Skoro Ty z żoną nie należeliście do grona najbliższych tej osoby, to wszelka dalsza pomoc jest wymuszona. Sama do was nie przyszła.
Czy przyszła do człowieka, przyjaciela czy raczej funkcji,starszego ?
Nie znam cię osobiście i wierzę że w ORGU są ludzie z sercem, ale spójrz na system, jedna owca w stadzie wilków nie czyni tego stada potulnym i dobrym.
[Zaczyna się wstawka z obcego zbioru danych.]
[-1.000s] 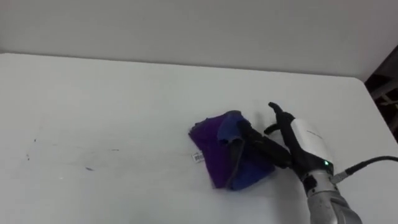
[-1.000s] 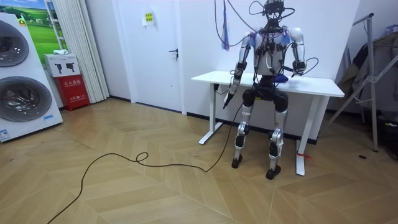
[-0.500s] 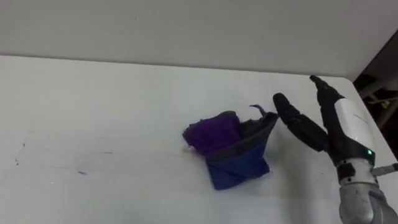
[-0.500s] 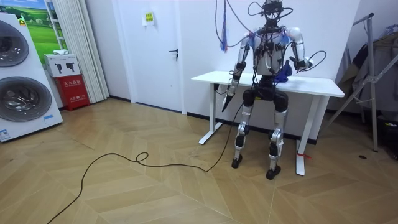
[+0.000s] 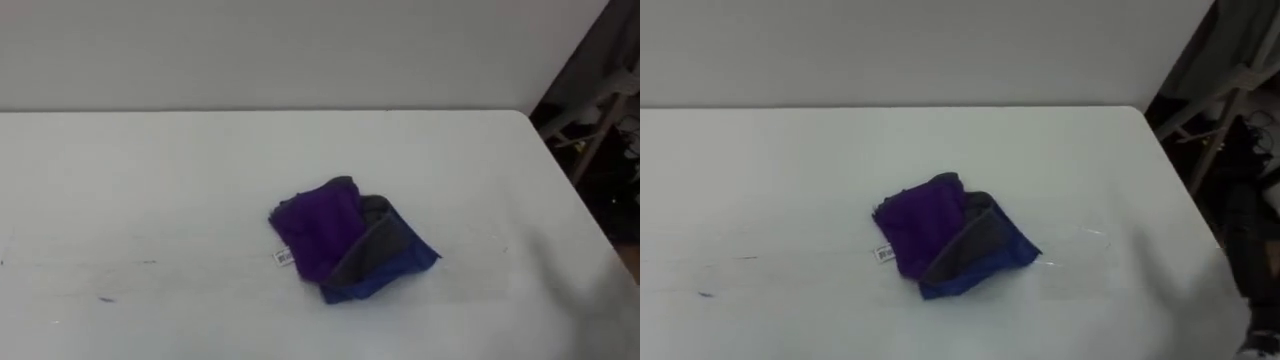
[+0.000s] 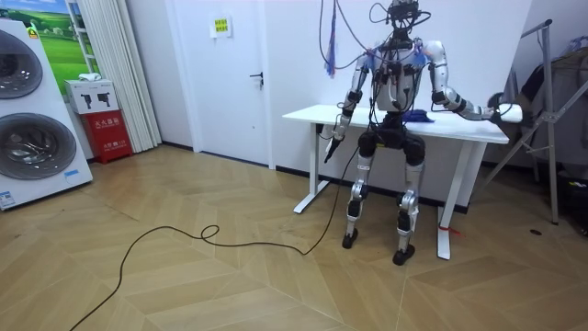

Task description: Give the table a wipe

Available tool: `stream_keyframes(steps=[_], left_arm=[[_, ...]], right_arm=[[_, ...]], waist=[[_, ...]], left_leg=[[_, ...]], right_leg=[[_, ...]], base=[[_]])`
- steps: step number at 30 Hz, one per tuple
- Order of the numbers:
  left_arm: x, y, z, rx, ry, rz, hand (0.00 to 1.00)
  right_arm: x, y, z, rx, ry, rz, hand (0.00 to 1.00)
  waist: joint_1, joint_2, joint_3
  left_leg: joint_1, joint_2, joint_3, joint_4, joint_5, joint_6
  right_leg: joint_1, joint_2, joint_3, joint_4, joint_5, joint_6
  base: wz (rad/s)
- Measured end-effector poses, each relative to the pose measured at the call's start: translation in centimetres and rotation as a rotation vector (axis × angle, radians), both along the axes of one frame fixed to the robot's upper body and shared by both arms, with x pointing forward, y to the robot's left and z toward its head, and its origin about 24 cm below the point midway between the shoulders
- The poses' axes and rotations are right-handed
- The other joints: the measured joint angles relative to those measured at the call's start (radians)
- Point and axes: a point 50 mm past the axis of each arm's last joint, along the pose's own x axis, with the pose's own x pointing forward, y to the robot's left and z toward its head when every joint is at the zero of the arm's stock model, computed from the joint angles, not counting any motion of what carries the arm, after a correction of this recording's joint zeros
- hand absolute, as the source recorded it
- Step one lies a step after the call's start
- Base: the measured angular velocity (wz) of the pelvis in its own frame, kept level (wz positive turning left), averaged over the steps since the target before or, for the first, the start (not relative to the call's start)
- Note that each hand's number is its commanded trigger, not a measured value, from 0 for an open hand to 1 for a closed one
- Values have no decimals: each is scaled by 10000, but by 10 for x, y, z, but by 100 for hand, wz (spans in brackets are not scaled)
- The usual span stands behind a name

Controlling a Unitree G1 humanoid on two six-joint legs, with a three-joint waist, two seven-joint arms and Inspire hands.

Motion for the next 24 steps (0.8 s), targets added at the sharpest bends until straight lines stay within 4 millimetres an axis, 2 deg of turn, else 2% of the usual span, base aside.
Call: stream_keyframes(steps=[4,7,11,12,18,22,24], left_arm=[[0,3,1,100,-13,119,0],[1,5,3,152,-69,167,0],[-1,9,4,244,-67,352,0],[-1,9,4,222,-56,373,0],[-3,9,5,243,-22,385,0],[-7,8,5,169,106,465,0],[-6,6,4,50,196,352,0]], right_arm=[[-33,-13,-17,1225,-491,-2769,0],[-51,-20,-20,1429,-883,-4474,0],[-65,-25,-20,1537,-1221,-5651,0],[-71,-25,-23,1764,-1330,-6025,0],[-111,-19,-48,2841,-610,-8105,0],[-133,-11,-60,3319,92,-8521,0],[-148,3,-75,4140,1121,-8217,0]], waist=[[-222,-22,0],[-317,-21,5],[-528,-51,13],[-607,-97,-9],[-894,-198,-67],[-982,-177,-108],[-981,-178,-123]], left_leg=[[8,57,47,11,-25,-24],[9,57,123,14,-31,-22],[14,55,179,38,-63,-20],[5,55,201,41,-63,-19],[-176,73,198,146,-96,-26],[-189,72,179,194,-137,-20],[-188,73,146,192,-136,-21]], right_leg=[[-3,63,39,-21,-1,-3],[-39,63,126,-23,-15,10],[-48,62,208,-31,-51,40],[-70,61,230,-27,-53,41],[-191,62,224,3,-80,36],[-168,56,221,-1,-88,44],[-158,56,199,15,-87,43]], base=[[-4],[-6],[-5],[0],[1],[1],[4]])
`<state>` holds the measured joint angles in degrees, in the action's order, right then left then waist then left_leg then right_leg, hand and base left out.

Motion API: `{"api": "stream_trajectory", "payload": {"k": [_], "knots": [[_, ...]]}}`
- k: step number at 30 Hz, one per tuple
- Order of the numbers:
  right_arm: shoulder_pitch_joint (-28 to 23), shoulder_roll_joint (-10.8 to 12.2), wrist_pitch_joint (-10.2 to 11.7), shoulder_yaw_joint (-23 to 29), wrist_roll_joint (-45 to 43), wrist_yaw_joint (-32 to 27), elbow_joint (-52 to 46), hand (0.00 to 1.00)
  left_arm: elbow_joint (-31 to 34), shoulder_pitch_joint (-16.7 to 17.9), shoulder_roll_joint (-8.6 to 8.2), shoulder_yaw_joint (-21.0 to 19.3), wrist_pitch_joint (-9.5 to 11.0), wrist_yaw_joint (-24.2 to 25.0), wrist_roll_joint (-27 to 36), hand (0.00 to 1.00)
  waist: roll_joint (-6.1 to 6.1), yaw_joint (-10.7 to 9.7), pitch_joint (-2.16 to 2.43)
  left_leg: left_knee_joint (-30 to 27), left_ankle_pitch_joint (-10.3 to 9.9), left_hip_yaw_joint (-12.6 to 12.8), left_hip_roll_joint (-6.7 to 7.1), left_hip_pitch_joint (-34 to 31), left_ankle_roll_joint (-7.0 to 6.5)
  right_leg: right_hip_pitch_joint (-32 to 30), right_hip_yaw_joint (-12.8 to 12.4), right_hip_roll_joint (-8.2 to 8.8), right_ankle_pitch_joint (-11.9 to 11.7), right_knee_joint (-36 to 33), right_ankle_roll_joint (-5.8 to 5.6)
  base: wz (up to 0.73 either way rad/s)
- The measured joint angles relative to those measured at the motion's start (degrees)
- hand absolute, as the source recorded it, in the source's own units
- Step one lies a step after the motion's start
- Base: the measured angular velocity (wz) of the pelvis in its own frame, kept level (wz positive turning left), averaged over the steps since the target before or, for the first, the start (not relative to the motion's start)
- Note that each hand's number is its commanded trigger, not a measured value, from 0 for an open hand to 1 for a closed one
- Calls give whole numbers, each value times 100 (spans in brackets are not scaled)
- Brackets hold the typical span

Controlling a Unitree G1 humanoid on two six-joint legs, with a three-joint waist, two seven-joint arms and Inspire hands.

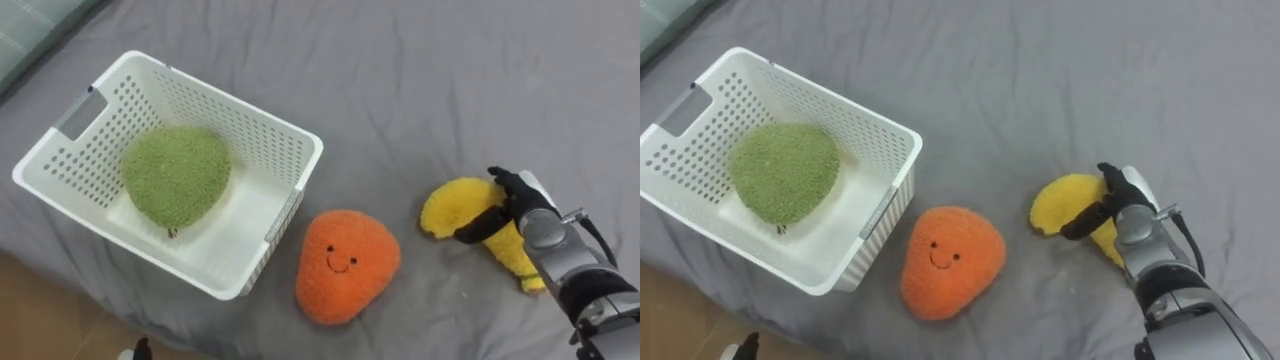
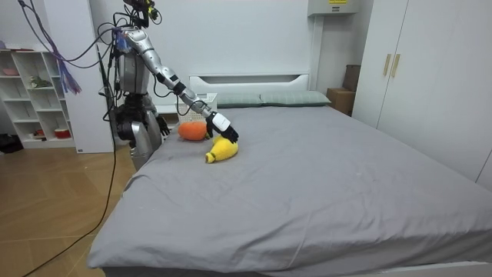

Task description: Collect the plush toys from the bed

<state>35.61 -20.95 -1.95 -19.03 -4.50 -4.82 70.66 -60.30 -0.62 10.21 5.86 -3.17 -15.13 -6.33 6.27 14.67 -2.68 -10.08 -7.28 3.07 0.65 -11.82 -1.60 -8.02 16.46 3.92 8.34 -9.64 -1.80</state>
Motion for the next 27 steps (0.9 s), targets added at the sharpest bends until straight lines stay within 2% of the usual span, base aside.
{"api": "stream_trajectory", "payload": {"k": [2,3,5,6,12,15,27], "knots": [[0,0,3,-4,-62,0,16,0,6,-11,1,-1,54,-21,0,0,-10,0,-7,0,0,1,0,-3,0,-3,29,3,0,-2,0,0],[1,0,4,-11,-96,-1,18,15,10,-12,1,-1,83,-32,0,0,-10,5,-7,-1,0,3,-3,-21,0,-19,59,4,0,-3,0,0],[14,0,3,-16,-203,-7,18,96,11,-18,1,-1,107,-45,-5,0,-7,12,-7,-19,0,-1,-4,-75,0,-62,93,3,0,-8,0,0],[21,0,3,-60,-273,-17,35,100,11,-22,1,0,107,-47,-7,0,-7,16,-7,-37,0,-7,-3,-97,0,-76,96,3,0,-10,1,0],[22,-29,-17,-227,-643,-153,57,100,10,-34,7,29,107,-52,9,0,-7,22,-7,-80,0,-36,2,-144,0,-78,149,-2,-7,-17,12,3],[24,-48,-59,-227,-710,-204,55,100,9,-62,26,188,106,-36,72,0,-6,21,-7,-81,-1,-44,2,-149,1,-78,169,-4,-10,-17,17,3],[-46,-19,-61,-225,-708,67,117,100,8,-112,30,207,107,90,112,0,-9,11,-6,-82,-1,-38,5,-148,1,-75,167,-4,-11,-9,18,0]]}}
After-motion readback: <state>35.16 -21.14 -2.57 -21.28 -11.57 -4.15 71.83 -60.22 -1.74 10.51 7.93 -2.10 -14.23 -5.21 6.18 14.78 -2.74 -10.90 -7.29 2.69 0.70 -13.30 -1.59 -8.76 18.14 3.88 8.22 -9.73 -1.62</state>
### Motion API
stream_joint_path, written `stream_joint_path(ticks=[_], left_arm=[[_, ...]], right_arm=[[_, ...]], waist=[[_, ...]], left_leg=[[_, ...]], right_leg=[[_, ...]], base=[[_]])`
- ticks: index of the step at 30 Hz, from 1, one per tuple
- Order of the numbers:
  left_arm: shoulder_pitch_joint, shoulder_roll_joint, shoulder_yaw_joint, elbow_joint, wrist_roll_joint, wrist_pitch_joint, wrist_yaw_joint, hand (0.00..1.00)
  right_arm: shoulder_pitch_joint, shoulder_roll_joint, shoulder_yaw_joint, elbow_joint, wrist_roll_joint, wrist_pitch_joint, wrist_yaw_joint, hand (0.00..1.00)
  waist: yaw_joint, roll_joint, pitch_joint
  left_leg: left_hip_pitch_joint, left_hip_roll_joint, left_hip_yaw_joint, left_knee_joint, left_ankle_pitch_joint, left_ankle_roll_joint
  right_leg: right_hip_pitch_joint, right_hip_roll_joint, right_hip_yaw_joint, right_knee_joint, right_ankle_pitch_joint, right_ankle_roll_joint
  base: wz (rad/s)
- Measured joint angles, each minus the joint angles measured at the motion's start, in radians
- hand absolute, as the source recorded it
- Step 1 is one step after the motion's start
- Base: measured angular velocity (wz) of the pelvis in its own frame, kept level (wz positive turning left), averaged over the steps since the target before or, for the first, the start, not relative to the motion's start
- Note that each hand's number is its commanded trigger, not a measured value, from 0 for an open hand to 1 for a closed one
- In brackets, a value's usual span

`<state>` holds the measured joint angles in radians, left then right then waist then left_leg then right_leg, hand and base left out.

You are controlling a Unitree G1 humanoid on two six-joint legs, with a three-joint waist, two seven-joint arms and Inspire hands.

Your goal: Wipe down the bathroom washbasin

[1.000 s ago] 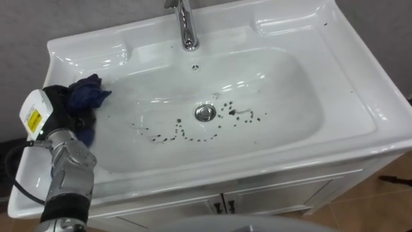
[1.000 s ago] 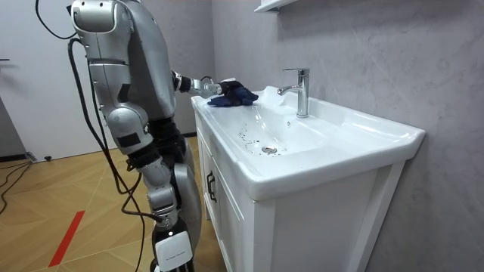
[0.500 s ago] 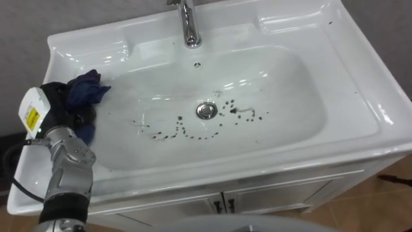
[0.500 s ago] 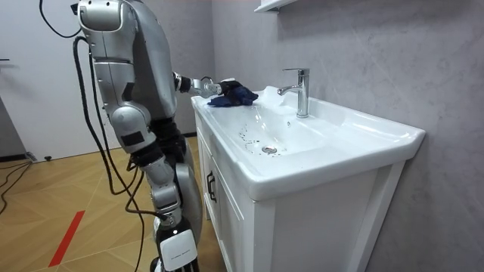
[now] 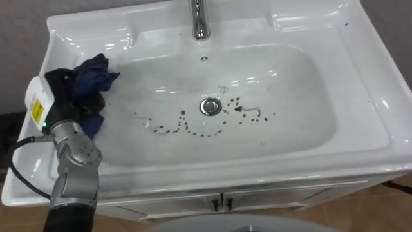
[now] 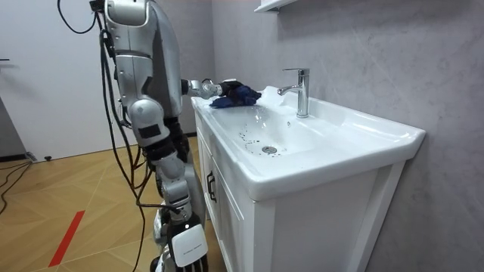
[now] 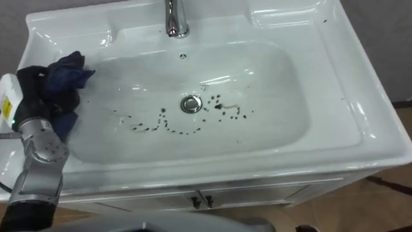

Ludzie nie są uczeni samodzielności i wielu cech potrzebnych do normalnego życia. Tak zdrady się zdarzają.
Osoba poraniona przyjmię prawie każdą pomoc jej oferowaną, (na tej zasadzie działa zresztą wciąganie do sekty o czym wielu z nas się przekonało ), nic dziwnego że te kobiety tak reagowały.
To smutne że kobiety w zborze nie mają prawdziwych przyjaciół tylko starszych zboru. Porażka.